问题
I have a PySpark dataframe with this schema:
root
|-- epoch: double (nullable = true)
|-- var1: double (nullable = true)
|-- var2: double (nullable = true)
Where epoch is in seconds and should be converted to date time. In order to do so, I define a user defined function (udf) as follows:
from pyspark.sql.functions import udf
import time
def epoch_to_datetime(x):
return time.localtime(x)
# return time.strftime('%Y-%m-%d %H:%M:%S', time.localtime(x))
# return x * 0 + 1
epoch_to_datetime_udf = udf(epoch_to_datetime, DoubleType())

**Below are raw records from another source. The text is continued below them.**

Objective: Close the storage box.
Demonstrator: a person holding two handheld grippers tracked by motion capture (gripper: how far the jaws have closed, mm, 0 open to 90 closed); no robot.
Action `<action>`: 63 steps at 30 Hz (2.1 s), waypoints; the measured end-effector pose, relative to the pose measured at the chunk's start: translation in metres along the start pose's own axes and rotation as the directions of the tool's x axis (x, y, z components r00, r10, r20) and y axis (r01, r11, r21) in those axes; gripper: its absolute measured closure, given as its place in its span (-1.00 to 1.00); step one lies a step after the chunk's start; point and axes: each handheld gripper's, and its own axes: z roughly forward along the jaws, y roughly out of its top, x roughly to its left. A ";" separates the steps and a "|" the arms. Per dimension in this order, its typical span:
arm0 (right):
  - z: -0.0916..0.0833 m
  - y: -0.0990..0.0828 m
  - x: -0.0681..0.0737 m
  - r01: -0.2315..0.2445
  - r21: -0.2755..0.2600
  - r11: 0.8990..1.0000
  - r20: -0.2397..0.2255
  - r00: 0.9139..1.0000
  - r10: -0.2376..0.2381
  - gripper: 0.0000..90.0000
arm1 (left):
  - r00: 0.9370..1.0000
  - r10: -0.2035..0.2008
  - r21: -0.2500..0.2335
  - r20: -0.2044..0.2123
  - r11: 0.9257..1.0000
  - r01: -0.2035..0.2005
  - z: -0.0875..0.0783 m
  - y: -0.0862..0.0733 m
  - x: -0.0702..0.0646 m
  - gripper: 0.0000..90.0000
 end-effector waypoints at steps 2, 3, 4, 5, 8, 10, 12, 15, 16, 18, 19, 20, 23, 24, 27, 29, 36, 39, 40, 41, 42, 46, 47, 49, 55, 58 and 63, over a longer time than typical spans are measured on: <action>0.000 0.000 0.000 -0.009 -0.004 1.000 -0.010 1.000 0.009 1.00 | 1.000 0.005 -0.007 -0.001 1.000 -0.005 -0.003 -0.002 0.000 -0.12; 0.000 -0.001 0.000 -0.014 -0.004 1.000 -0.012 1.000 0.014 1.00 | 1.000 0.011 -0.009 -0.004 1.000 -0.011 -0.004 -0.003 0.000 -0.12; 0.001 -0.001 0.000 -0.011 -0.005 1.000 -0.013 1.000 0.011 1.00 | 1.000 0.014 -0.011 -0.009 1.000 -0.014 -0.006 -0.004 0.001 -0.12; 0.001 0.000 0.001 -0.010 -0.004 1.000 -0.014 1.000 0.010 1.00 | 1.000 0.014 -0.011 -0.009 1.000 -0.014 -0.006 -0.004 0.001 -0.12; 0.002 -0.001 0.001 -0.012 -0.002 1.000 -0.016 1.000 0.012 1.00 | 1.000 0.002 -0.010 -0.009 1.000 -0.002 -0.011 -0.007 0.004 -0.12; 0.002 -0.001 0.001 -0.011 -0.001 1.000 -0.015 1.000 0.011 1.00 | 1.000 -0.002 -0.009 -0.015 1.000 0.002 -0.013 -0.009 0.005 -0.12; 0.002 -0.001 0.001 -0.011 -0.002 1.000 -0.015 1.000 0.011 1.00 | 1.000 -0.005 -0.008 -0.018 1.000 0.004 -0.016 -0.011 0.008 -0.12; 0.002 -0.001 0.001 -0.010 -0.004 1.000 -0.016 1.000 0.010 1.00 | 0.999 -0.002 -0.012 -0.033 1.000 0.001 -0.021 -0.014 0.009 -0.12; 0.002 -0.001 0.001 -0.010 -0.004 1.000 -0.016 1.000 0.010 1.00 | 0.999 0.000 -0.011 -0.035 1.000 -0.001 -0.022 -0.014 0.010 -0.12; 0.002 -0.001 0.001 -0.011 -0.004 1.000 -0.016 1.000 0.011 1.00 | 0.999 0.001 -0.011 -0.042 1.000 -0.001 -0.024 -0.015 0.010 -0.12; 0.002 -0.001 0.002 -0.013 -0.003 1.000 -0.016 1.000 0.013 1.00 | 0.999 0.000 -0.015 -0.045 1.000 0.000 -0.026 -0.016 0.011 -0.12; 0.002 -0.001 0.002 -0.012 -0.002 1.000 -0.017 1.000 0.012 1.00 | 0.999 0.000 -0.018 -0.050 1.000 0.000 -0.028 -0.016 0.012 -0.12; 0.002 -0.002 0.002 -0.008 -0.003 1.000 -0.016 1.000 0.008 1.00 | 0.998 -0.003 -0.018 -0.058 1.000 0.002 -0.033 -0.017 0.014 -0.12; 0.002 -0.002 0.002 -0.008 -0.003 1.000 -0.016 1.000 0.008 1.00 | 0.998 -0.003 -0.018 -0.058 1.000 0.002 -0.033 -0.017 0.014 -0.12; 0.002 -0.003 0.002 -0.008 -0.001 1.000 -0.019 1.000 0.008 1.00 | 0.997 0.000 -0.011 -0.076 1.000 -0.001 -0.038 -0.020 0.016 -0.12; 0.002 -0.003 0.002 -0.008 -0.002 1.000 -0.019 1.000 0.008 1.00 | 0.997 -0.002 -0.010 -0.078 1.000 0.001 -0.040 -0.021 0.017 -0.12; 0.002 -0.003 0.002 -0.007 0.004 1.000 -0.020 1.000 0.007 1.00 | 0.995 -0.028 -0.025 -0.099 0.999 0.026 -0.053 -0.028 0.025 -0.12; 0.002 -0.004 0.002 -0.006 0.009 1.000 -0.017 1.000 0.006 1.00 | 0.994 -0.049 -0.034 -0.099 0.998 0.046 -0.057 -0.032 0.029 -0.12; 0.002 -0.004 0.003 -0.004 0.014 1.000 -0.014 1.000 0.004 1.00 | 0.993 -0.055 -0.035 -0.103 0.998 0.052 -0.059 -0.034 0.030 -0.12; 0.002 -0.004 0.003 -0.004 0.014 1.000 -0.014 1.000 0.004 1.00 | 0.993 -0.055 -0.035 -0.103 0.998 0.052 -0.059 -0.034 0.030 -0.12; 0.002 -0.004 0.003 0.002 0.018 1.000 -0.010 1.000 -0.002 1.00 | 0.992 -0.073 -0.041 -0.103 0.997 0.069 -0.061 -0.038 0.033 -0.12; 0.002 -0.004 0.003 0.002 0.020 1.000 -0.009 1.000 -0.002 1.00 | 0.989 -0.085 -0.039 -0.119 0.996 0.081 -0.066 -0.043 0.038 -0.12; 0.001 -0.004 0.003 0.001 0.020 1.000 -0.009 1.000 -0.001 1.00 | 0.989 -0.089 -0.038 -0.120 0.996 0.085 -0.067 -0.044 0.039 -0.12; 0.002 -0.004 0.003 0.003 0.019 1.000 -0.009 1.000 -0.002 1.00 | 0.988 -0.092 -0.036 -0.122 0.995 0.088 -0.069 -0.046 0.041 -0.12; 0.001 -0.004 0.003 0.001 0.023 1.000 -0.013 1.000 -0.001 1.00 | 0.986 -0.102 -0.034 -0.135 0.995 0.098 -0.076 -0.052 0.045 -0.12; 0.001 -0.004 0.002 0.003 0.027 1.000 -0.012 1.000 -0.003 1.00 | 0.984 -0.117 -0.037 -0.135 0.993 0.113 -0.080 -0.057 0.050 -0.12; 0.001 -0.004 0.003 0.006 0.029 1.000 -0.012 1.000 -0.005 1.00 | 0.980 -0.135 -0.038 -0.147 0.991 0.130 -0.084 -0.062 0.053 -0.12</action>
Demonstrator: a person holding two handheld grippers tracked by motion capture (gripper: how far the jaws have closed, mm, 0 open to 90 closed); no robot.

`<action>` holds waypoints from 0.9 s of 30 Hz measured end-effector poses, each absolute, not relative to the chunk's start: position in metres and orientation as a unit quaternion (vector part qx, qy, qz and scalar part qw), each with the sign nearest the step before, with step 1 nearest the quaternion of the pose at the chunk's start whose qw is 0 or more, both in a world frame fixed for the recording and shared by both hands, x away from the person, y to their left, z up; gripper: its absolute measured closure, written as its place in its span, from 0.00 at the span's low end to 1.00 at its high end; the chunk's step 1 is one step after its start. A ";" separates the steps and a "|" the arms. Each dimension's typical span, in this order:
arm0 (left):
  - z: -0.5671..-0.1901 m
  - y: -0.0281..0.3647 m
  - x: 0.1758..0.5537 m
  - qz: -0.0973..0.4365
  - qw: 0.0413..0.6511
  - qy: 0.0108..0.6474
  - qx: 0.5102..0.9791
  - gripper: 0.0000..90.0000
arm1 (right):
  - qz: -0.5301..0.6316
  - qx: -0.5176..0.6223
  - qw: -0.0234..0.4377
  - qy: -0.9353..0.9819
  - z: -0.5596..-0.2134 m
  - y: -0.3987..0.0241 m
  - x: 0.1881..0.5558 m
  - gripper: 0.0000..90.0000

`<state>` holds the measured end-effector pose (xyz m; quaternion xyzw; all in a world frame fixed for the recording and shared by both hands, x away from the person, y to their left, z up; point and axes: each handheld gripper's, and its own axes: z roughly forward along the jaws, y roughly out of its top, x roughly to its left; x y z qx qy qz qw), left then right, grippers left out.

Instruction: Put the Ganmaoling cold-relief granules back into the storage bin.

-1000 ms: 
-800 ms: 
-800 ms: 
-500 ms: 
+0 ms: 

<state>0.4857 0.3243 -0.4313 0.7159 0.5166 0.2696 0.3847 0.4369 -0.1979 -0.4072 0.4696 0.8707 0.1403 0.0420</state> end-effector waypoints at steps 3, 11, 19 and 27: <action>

df.withColumn("datetime", epoch_to_datetime(df2.epoch)).show()
I get this error:
---> 21 return time.localtime(x)
22 # return x * 0 + 1
23
TypeError: a float is required
If I simply return x + 1 in the function, it works. Trying float(x) or float(str(x)) or numpy.float(x) in time.localtime(x) does not help and I still get an error. Outside of udf, time.localtime(1.514687216E9) or other numbers works fine. Using datetime package to convert epoch to datetim results in similar errors.
It seems that time and datetime packages do not like to fed with DoubleType from PySpark. Any ideas how I can solve this issue? Thanks.
回答1:
You don't need a udf function for that
All you need is to cast the double epoch column to timestampType() and then use data_format function as below
from pyspark.sql import functions as f
from pyspark.sql import types as t
df.withColumn('epoch', f.date_format(df.epoch.cast(dataType=t.TimestampType()), "yyyy-MM-dd"))
this will give you a string date
root
|-- epoch: string (nullable = true)
|-- var1: double (nullable = true)
|-- var2: double (nullable = true)
And you can use to_date function as following
from pyspark.sql import functions as f
from pyspark.sql import types as t
df.withColumn('epoch', f.to_date(df.epoch.cast(dataType=t.TimestampType())))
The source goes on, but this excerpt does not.